The Pinkprint Tour
- Location: North America • Europe • Asia • Africa
- Associated album: The Pinkprint
- Start date: March 16, 2015
- End date: March 25, 2016
- Legs: 6
- No. of shows: 26 in Europe 23 in North America 5 in Africa 1 in Asia 55 in total
- Box office: $22 million ($29.88 million in 2025 dollars) (38 dates)

Nicki Minaj concert chronology
- Pink Friday: Reloaded Tour (2012); The Pinkprint Tour (2015–2016); The Nicki Wrld Tour (2019);

= The Pinkprint Tour =

2015–2016 concert tour by Nicki Minaj

The Pinkprint Tour was the third concert tour by the American rapper Nicki Minaj, in support of her third album, The Pinkprint (2014). The tour began on March 16, 2015, in Stockholm, Sweden and concluded on March 25, 2016, in Dubai, United Arab Emirates, finishing with a total of 55 shows in four continents.

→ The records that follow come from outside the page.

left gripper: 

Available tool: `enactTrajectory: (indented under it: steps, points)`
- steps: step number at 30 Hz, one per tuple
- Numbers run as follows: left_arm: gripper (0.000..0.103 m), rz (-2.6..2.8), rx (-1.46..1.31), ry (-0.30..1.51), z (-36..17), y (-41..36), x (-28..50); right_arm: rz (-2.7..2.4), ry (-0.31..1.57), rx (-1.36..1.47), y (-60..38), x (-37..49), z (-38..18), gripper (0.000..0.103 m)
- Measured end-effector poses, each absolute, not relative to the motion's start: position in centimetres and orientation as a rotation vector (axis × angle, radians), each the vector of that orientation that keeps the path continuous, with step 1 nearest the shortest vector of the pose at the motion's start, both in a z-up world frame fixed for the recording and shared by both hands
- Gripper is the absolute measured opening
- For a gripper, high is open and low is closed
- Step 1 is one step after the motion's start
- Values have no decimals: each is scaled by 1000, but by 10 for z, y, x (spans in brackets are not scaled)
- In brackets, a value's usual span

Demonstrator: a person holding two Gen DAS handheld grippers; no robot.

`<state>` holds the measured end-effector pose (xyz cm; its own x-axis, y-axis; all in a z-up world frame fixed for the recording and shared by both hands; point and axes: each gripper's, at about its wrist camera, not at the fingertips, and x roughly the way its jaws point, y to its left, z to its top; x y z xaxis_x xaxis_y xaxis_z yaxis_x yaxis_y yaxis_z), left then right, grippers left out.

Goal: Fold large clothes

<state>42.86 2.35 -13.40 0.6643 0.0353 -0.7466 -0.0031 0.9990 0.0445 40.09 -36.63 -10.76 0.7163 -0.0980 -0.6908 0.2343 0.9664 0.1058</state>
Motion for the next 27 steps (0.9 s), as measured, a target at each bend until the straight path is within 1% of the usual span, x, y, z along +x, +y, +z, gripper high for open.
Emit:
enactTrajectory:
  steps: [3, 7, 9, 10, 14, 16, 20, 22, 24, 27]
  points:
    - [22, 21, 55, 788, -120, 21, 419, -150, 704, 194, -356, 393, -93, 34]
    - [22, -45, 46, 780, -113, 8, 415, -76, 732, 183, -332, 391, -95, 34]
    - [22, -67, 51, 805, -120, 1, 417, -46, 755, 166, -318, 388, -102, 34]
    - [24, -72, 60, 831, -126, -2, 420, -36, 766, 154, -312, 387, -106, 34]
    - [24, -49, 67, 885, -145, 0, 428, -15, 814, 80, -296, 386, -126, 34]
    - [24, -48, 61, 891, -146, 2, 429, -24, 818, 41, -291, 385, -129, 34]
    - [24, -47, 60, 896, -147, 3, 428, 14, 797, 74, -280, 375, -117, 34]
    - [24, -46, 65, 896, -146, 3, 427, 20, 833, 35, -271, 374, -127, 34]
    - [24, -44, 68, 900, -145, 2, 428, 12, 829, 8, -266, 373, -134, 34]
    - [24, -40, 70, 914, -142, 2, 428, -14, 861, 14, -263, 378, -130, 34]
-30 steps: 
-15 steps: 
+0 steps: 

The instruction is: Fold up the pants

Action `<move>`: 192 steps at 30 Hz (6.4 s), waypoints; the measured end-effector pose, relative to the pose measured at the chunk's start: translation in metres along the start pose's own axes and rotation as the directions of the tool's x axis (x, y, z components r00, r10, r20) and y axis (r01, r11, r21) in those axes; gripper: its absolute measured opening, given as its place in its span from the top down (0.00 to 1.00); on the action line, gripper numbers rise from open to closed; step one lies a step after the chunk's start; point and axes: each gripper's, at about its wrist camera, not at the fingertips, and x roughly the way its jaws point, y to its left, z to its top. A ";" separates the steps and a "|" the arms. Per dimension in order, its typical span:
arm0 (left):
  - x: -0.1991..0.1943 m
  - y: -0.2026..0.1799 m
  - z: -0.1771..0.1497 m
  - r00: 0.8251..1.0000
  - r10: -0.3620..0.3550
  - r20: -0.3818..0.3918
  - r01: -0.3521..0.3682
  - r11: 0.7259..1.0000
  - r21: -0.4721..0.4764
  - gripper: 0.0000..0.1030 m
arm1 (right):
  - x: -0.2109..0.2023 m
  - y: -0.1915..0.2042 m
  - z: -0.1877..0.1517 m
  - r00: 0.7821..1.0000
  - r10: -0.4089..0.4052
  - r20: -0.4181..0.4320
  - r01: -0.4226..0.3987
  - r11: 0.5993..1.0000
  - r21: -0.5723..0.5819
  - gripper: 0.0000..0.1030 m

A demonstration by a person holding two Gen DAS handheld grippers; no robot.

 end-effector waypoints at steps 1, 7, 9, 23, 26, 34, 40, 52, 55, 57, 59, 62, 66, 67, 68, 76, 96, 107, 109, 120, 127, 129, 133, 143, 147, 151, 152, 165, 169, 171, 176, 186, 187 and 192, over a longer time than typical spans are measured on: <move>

The first European leg of the tour was supported by Trey Songz and Ester Dean and received mixed to positive reviews from critics, while the second North American leg was supported by Meek Mill, Rae Sremmurd, Tinashe, and Dej Loaf. The Pinkprint Tour grossed over $22 million from 38 shows.

==Background==
In August 2014, when promoting "Anaconda", Minaj confirmed plans of a tour in support of The Pinkprint in an interview with Carson Daly on AMP Radio. When speaking of the tour, Minaj said, "We’re actually going to start the tour at the top of 2015, we’re going to start a European run and then we will back in America for a summer run." Additionally, the rapper hinted at a special guest joining her on tour by saying, "I can’t wait for them to find out who I’m going on tour with. I can’t say [who it is], but I know that my fans love this person. It's just going to make sense. I think our fan bases are very similar so I think its going to work out really good."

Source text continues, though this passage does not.